■ **Description of the task**
Answer with one number only: the count of lines below that hold the word "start".

■ **Supplied data**
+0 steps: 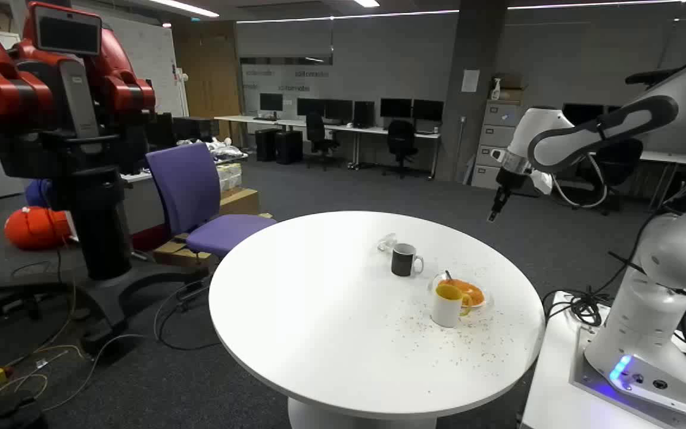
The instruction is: Use the spoon to scoop up the contents in the container
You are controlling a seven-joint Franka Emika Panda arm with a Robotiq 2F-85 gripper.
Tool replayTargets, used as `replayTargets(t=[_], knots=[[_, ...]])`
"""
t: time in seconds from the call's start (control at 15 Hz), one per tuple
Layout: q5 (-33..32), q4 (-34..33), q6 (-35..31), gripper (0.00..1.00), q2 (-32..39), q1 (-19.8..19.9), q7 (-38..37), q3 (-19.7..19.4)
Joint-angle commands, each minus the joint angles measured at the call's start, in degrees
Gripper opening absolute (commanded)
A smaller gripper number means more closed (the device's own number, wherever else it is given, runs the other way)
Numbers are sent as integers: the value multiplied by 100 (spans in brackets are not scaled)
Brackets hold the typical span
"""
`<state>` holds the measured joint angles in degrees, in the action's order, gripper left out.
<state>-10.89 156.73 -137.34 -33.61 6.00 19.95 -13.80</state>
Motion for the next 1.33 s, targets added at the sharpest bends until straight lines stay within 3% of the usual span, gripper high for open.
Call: replayTargets(t=[0.0,0.33,0.67,0.93,1.13,1.27], knots=[[47,-8,14,100,2,49,31,55],[275,-320,-55,100,786,44,480,-489],[1035,-888,-68,100,1723,-112,1498,-1130],[2894,-1410,55,100,2329,-366,2904,-1436],[4276,-1715,329,100,2696,-336,4197,-1297],[4675,-1951,809,100,3004,-154,4760,-1140]])
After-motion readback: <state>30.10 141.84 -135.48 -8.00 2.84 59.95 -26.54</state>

■ **Reply to the task**
2